Essential Disk Care Guide
- Never leave diskettes in the drive, as the data can leak out of the disk and corrode the inner mechanics of the drive.
- Diskettes should be rolled up and stored in pencil holders.
- Diskettes should be cleaned and waxed once a week. Microscopic metal particles may be removed by waving a powerful magnet over the surface of the disk. Any stubborn metal shavings can be removed with scouring powder and steel wool. When waxing a diskette, make sure the surface is even.
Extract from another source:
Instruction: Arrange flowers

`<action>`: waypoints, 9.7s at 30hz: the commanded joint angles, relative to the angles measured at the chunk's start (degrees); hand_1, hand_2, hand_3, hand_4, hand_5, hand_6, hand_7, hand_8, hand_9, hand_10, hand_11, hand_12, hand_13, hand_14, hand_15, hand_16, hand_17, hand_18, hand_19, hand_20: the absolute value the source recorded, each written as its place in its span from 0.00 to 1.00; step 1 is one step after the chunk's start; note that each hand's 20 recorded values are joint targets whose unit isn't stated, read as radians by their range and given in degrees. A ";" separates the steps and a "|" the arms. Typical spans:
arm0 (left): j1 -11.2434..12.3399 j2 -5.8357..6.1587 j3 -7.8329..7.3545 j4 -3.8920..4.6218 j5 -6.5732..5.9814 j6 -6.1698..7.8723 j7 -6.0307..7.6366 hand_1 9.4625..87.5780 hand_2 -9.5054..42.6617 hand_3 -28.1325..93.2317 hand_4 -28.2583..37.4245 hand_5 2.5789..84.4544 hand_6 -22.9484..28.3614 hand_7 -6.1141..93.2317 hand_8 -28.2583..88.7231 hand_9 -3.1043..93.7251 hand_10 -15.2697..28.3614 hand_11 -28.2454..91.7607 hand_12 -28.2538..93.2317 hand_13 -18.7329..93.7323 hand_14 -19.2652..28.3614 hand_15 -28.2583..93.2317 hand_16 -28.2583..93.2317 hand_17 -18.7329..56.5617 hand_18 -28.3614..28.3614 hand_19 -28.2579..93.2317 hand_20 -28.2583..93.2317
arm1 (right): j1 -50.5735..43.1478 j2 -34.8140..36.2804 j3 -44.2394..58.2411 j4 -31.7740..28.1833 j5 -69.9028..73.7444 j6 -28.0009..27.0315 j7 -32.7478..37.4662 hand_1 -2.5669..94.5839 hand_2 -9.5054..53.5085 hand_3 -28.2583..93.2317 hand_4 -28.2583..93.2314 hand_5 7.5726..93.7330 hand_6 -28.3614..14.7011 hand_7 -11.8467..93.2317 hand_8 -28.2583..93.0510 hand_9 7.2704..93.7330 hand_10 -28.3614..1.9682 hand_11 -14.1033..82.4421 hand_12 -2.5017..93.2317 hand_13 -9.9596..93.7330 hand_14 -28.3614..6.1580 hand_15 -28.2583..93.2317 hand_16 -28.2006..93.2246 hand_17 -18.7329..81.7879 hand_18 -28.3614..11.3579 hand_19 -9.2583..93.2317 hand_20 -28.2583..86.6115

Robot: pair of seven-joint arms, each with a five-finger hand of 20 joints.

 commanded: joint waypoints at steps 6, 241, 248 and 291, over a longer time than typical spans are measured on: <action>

This will allow the diskette to spin faster, resulting in better access time.
- Do not fold diskettes unless they do not fit into the drive. "Big" Diskettes may be folded and used in "Little" drives.
- Never insert a diskette into the drive upside down. The data can fall off the surface of the disk and jam the intricate mechanics of the drive.
- Diskettes cannot be backed up by running them through a photo copy machine. If your data is going to need to be backed up, simply insert TWO diskettes into your drive. Whenever you update a document, the data will be written onto both disks.
- A handy tip for more legible backup copies: Keep a container of iron filings at your desk. When you need to make two copies, sprinkle iron filings liberally between the diskettes before inserting them into the drive.
- Diskettes should not be removed or inserted from the drive while the red light is on or flashing. Doing so could result in smeared or possibly unreadable text.
- Occasionally, the red light remains flashing in what is known as a "hung" or "hooked" state. If your system is hooking, you will probably need to insert a few coins before being allowed to access the slot.
- If your diskette is full and needs more storage space, remove the disk from the drive and shake vigorously for two minutes. This will pack the data enough (data compression) to allow for more storage. Be sure to cover all openings with scotch tape to prevent loss of data.
- Data access time may be greatly improved by cutting more holes in the diskette jacket. This will provide more simultaneous access points to the disk.
- Periodically spray diskettes with insecticide to prevent system bugs from spreading.